Tag: humanitarian aid
Russia And Ukraine Reach Deal Over Aid Convoy

Russia And Ukraine Reach Deal Over Aid Convoy

By Nikolaus Von Twickel, dpa

MOSCOW — Russia and Ukraine have reached an agreement on sending humanitarian aid to the embattled city of Luhansk, Ukrainian President Petro Poroshenko says.

“Thanks to the support from the international community, we managed to avoid an escalation regarding the humanitarian aid from Russia,” Poroshenko says.

Finnish President Sauli Niisto says that Russia, Ukraine, and the International Committee of the Red Cross have reached an understanding.

“We heard that the humanitarian convoy is going forward,” he says after a meeting with his Russian counterpart Vladimir Putin in Sochi.

Ukraine, which sees Russia as an aggressor, had insisted that the convoy can enter the country only under the auspices of international organizations, such as the ICRC or the Organization for Security and Co-operation in Europe.

Moscow denies supporting the pro-Russian separatists and has rejected accusations that the vehicles could be carrying weapons.
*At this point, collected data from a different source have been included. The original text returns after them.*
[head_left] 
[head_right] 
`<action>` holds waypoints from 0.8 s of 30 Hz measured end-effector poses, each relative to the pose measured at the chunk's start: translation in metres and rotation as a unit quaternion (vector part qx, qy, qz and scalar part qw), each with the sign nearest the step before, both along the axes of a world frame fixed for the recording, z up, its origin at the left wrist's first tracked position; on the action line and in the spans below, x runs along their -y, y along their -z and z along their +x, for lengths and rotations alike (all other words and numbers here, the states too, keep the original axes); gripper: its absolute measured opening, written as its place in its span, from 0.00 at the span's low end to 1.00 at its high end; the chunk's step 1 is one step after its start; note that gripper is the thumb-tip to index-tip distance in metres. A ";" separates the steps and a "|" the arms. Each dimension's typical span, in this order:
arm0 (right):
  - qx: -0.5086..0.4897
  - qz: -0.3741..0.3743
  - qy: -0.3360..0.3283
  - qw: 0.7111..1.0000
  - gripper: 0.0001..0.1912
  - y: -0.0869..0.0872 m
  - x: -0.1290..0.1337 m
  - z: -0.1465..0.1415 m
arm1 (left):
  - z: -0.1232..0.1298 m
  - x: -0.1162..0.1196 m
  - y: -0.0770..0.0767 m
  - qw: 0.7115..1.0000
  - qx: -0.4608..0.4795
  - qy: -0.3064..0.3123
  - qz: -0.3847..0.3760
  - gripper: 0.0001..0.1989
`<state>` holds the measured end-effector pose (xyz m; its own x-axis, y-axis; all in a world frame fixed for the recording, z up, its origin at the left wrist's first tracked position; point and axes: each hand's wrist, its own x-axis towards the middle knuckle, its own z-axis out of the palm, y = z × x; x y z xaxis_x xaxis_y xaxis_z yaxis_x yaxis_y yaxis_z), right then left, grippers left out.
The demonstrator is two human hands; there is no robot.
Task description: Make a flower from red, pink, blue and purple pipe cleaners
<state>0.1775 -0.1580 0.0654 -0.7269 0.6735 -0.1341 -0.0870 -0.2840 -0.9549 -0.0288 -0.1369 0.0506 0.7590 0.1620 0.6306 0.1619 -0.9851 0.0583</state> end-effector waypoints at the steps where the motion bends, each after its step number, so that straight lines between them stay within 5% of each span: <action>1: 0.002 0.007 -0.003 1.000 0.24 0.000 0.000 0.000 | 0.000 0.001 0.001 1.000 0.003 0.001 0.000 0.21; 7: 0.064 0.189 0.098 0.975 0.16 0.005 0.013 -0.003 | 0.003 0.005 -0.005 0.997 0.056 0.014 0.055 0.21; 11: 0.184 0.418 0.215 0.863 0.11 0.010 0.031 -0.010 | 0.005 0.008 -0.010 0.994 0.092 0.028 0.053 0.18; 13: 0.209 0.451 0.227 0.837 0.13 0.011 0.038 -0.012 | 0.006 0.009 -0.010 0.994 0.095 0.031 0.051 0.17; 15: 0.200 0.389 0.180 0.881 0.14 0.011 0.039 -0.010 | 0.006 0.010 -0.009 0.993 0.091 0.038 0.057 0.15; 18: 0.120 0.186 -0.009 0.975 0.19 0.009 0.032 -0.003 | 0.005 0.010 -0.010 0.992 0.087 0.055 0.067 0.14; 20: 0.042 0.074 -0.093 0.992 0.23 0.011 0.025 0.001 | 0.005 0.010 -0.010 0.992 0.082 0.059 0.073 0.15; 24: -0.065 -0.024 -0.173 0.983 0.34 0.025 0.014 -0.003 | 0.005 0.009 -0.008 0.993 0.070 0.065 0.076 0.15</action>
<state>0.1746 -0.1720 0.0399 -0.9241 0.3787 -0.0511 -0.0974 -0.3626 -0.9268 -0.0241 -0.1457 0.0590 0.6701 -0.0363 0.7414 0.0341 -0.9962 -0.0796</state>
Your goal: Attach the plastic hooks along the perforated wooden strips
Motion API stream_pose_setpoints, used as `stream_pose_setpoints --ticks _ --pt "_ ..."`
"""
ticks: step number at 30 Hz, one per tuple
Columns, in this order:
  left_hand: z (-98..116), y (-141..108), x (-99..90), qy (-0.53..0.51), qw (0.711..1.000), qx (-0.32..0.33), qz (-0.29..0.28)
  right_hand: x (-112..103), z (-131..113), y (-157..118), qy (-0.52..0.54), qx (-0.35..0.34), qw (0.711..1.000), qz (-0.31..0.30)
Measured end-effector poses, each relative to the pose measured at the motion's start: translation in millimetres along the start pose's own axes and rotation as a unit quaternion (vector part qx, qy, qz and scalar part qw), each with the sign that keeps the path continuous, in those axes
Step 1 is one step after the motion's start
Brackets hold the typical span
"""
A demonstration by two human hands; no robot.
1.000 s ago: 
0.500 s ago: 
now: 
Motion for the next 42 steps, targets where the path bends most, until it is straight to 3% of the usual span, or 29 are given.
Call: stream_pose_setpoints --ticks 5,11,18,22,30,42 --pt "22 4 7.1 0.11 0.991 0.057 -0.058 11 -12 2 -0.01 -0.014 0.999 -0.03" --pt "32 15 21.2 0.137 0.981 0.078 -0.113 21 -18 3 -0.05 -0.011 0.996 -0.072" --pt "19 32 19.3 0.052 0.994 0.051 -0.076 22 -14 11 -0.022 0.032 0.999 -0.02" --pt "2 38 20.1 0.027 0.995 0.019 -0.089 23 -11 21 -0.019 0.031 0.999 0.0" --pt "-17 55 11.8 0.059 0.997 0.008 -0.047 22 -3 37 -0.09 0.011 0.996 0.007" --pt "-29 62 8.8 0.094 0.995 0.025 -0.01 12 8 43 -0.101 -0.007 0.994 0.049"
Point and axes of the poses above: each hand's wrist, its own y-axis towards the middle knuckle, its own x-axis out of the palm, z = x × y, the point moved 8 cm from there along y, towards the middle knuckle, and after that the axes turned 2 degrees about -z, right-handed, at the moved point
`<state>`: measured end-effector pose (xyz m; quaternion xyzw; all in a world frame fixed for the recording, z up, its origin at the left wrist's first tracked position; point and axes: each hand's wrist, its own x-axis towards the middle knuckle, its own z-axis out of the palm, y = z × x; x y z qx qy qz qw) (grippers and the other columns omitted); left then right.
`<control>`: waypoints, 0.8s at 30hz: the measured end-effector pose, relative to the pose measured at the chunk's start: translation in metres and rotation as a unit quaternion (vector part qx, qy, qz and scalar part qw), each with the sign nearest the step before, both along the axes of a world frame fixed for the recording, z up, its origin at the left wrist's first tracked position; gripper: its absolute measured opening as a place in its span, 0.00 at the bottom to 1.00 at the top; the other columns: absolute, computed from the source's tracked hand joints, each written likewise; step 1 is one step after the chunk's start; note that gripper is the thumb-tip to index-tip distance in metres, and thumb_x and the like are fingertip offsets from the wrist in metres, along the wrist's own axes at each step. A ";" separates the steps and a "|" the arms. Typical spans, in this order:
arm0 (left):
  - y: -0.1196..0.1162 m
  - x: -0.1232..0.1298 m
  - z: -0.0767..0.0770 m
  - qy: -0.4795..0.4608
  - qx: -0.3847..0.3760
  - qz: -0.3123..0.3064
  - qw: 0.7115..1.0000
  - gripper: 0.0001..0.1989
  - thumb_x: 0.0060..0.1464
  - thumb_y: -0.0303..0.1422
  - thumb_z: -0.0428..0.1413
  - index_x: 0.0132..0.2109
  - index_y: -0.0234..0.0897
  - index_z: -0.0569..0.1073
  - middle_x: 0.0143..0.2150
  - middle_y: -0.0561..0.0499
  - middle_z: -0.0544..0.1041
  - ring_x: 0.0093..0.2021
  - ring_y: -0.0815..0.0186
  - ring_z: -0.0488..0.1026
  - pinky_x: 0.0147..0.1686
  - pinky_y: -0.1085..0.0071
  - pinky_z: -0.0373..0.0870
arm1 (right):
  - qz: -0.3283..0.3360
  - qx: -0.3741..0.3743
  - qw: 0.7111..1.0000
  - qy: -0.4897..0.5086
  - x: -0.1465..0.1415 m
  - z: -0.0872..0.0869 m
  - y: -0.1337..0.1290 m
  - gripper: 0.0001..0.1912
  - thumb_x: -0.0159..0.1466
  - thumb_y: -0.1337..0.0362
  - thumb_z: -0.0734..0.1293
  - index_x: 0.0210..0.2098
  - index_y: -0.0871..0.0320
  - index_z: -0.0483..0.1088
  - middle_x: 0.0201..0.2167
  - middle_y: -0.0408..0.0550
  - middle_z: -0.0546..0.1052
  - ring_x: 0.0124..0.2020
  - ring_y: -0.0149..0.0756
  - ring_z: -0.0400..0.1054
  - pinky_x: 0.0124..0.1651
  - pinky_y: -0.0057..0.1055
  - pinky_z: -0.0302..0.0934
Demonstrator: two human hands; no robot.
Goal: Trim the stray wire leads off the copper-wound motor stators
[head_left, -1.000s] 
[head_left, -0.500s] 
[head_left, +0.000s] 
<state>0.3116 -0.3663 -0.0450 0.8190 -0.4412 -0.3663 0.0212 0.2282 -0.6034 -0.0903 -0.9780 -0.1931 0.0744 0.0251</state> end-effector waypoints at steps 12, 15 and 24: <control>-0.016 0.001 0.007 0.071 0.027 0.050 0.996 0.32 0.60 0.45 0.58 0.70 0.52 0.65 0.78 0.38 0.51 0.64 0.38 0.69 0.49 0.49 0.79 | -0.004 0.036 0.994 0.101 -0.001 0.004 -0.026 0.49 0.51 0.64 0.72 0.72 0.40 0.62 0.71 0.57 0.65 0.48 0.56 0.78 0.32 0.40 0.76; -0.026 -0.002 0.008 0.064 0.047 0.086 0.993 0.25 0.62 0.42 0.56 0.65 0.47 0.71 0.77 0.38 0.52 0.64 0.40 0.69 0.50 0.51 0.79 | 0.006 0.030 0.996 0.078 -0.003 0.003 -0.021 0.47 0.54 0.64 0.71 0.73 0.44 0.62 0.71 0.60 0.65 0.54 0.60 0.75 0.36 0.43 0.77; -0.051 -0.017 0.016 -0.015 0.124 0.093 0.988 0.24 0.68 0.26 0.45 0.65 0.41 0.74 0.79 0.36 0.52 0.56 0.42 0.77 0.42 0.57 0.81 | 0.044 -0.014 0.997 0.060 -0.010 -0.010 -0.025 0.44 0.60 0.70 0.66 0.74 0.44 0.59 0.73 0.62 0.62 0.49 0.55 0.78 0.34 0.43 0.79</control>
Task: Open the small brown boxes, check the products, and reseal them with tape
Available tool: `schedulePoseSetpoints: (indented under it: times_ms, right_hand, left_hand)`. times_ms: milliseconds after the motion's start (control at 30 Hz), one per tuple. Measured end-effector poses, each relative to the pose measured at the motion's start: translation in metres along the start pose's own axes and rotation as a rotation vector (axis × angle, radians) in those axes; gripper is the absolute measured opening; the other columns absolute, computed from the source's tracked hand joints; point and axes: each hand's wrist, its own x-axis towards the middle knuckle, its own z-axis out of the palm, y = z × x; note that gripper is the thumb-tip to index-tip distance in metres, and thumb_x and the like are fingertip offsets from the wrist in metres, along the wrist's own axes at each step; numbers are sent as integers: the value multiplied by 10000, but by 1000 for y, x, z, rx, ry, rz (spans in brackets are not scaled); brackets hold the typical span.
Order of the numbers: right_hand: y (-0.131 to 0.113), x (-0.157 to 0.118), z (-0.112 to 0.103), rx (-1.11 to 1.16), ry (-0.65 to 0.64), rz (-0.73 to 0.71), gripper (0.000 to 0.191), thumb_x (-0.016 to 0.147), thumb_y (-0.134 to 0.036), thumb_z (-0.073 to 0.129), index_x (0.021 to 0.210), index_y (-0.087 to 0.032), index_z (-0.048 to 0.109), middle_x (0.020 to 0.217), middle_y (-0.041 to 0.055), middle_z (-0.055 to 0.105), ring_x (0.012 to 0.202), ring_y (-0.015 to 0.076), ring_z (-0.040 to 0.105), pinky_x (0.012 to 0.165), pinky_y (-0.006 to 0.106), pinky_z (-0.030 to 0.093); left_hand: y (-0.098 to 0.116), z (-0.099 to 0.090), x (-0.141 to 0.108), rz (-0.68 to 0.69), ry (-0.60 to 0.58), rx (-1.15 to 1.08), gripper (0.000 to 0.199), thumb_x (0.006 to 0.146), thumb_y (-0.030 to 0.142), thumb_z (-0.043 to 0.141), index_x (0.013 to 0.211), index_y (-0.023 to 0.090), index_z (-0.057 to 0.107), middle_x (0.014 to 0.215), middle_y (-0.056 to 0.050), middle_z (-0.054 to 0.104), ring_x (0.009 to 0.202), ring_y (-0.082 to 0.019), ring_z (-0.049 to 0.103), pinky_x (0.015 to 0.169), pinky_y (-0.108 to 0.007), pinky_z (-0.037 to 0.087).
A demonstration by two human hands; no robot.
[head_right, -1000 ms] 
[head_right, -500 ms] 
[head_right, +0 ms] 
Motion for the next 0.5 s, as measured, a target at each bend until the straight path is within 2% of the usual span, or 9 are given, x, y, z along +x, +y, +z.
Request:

Earlier Friday, reporters were shown some of the trucks from inside. They contained sacks with food aid and many of them were not even half full, a photographer for the European Pressphoto Agency said.

Ukraine also said that a Russian military convoy had entered its territory late Thursday.

Military spokesman Oleksiy Dmytrashkovsky said that the convoy headed from the Izvaryne border crossing to Molodohvardiysk, a city roughly half way between the Russian border and Luhansk, local media reported.

NATO Secretary General Anders Fogh Rasmussen confirmed media reports that Russian military vehicles have crossed the border into Ukraine, his office said Friday.

“Last night we saw a Russian incursion, a crossing of the Ukrainian border,” Rasmussen told journalists in Copenhagen, adding, “It just confirms the fact that we see a continued flow of weapons and fighters from Russia into the eastern Ukraine.”

“It’s a clear demonstration of the continued Russian involvement in the destabilization of eastern Ukraine,” he says.

Rasmussen called on Russia to “pull back its troops from the Ukrainian border, to stop the flow of weapons, fighters and money into Ukraine, to stop the support for armed separatists in eastern Ukraine and engage in a constructive dialogue with the government in Kiev.”

The Russian border guard service said Friday that it could not confirm the incident, the Interfax news agency reported.

The Ukrainian government has complained for months that Russian military units are crossing into its territory.

EU foreign ministers, who discussed developments in Ukraine at emergency talks in Brussels, said they were alarmed at the reports.

British Foreign Secretary Philip Hammond said that if there are any Russian military personnel or vehicles in eastern Ukraine, “they need to be withdrawn immediately or the consequences could be very serious.”

Swedish Foreign Minister Carl Bildt said that an incursion would be a “gross violation of international law.” His Lithuanian counterpart, Linas Linkevicius, accused Russia of using its humanitarian convoy for “distraction and covering” while escalation continues.

“The most efficient aid from Russia to Ukraine would be to call back all these terrorist leaders, to stop supporting them by weapons, by tanks, rocket launchers (and) heavy weapons,” Linkevicius said.

The fighting in eastern Ukraine continued unabated. Lysenko said that five soldiers were killed in fighting during the past 24 hours.

Authorities in the rebel-held city of Donetsk said Friday that 11 civilians had been killed during heavy artillery shelling on Thursday.

Authorities in Luhansk said that the city was cut off from electricity and mains water for the 13th day and that medical supplies were running short.

Ukraine sent its own humanitarian convoy to the region. Iryna Herashchenko, an aide to President Petro Poroshenko, said that trucks with 300 tons of aid have arrived in the Luhansk region and that Red Cross workers had begun unloading them.